Post-transcriptional gene regulation (PTGR) contributes to numerous aspects of RNA metabolism. While multiple regulators of PTGR have been associated with the occurrence and development of psychiatric disorders, a systematic investigation of the role of PTGR in the context of neuropsychiatric disorders is still lacking. In this work, we developed a new transcriptome -based algorithm to estimate PTGR and applied it to an RNA-Seq dataset of 2160 brain samples from individuals with autism spectrum disorder (ASD), schizophrenia (SCZ), bipolar disorder (BD) and controls. The results showed that the contribution of PTGR abnormality to gene differential expression between three common psychiatric disorders and controls was about 30% of that of transcriptional gene regulation (TGR) abnormality. Besides, aberrant PTGR tended to decrease RNA stability in SCZ/BD, while increase RNA stability in ASD, implicating contrasting pathologies among diseases.
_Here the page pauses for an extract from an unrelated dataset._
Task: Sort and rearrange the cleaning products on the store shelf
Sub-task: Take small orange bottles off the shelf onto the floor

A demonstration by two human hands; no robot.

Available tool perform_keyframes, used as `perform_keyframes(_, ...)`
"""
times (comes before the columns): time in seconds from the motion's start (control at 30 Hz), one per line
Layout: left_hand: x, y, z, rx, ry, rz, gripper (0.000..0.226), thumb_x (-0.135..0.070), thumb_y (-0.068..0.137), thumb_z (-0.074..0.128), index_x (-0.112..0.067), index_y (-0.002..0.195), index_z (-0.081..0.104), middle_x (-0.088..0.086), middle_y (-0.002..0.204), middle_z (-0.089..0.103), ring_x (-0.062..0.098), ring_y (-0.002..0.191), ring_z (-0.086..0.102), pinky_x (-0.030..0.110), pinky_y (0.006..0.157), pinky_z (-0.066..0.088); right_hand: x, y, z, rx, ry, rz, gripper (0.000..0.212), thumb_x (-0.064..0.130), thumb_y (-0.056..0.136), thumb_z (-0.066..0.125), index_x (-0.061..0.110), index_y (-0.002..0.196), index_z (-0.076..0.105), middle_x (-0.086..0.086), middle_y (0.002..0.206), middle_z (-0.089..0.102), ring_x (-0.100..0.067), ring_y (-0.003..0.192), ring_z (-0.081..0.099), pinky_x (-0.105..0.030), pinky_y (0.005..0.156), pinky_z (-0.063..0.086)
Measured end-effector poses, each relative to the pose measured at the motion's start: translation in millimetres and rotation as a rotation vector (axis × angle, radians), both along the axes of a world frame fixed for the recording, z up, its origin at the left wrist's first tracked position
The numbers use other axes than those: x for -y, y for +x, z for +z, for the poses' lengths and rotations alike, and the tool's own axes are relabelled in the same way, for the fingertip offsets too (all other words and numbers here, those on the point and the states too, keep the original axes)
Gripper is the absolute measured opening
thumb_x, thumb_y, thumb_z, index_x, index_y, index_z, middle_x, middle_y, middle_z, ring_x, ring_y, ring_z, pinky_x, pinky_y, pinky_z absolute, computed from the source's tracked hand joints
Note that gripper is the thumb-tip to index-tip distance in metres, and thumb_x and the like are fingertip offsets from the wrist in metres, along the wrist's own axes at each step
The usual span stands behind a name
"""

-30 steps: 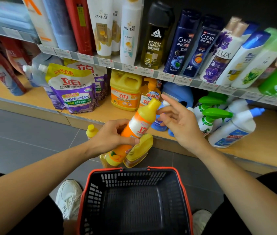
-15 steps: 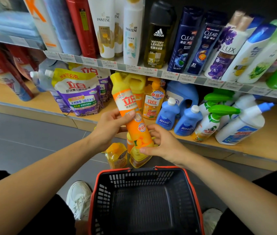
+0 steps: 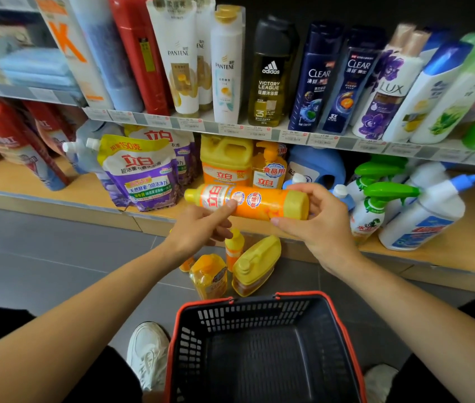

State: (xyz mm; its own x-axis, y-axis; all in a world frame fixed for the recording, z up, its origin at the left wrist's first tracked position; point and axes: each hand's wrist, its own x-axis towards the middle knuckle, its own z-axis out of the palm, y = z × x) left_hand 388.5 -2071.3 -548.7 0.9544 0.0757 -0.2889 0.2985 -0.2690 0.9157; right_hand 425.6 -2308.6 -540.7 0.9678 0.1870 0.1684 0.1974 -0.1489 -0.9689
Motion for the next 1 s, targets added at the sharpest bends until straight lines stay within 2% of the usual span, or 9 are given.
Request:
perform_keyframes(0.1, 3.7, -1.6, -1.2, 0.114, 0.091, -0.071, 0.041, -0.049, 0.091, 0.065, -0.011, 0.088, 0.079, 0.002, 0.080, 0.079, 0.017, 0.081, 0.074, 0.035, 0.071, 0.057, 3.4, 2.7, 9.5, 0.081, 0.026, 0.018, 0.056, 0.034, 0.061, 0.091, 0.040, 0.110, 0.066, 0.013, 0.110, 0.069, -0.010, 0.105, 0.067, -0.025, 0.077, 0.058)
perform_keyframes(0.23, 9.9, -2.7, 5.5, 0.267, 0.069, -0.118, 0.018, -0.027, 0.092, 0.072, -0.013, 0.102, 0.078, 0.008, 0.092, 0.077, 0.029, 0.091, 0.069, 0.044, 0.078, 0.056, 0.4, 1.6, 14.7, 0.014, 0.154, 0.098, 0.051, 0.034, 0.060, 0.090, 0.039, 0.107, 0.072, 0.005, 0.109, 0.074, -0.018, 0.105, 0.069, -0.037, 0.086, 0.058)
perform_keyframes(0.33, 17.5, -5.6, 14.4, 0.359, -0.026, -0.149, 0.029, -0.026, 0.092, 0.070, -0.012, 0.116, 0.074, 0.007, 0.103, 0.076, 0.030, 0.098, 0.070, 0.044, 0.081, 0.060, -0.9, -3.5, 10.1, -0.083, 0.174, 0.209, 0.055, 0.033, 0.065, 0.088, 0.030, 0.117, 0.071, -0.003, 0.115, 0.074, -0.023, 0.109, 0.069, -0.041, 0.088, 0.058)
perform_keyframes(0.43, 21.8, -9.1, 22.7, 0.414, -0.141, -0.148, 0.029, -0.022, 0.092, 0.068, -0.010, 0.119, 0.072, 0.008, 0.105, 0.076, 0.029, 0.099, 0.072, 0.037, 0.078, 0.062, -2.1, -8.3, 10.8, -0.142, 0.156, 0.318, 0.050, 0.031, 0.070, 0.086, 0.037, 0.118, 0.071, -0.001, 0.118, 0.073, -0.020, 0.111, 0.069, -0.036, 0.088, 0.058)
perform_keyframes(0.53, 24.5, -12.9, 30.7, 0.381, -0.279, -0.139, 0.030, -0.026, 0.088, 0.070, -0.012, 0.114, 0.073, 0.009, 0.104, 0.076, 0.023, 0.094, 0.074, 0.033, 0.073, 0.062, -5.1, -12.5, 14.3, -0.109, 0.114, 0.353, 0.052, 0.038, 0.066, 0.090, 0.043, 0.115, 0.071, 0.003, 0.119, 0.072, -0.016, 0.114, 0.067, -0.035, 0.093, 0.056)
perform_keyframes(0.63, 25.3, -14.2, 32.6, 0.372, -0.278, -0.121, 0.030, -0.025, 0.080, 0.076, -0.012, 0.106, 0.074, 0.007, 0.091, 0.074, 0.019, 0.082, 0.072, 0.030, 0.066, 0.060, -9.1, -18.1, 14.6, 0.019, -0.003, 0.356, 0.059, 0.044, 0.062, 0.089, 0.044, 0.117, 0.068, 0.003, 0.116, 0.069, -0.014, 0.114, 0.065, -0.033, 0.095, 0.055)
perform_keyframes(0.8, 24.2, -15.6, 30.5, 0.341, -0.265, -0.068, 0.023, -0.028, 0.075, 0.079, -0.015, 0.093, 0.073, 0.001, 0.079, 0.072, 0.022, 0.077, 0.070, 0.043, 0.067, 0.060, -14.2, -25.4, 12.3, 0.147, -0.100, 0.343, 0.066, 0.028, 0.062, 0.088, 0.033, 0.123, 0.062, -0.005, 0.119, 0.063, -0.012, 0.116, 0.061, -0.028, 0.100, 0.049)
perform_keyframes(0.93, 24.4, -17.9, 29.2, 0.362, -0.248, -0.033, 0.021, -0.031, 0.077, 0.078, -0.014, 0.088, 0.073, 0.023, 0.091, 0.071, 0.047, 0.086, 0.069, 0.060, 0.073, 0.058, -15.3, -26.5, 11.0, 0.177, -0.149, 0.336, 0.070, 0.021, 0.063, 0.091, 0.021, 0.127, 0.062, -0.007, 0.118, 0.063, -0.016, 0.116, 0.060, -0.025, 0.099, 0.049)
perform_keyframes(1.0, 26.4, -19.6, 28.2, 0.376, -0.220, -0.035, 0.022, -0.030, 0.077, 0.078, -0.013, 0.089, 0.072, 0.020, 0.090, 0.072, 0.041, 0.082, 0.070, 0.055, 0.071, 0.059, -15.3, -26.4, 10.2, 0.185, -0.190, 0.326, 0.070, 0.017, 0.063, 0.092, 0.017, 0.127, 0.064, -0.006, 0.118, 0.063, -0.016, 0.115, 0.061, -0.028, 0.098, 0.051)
The abnormal alteration of PTGR in SCZ/BD converged on the inhibition of neurogenesis and neural differentiation, whereas dysregulation of PTGR in ASD induced enhanced activity of apoptosis. This suggested that heterogeneity in disease mechanism and clinical manifestation across different psychiatric disorders may be partially attributed to the diverse role of PTGR. Intriguingly, we identified a promising RBP (RNA bind protein) ELAVL3 (ELAV-Like Protein 3) that have a profound role in all three psychiatric disorders. Our systematic study expands the understanding of the link between PTGR and psychiatric disorders and also open a new avenue for deciphering the pathogenesis of psychiatric disorders.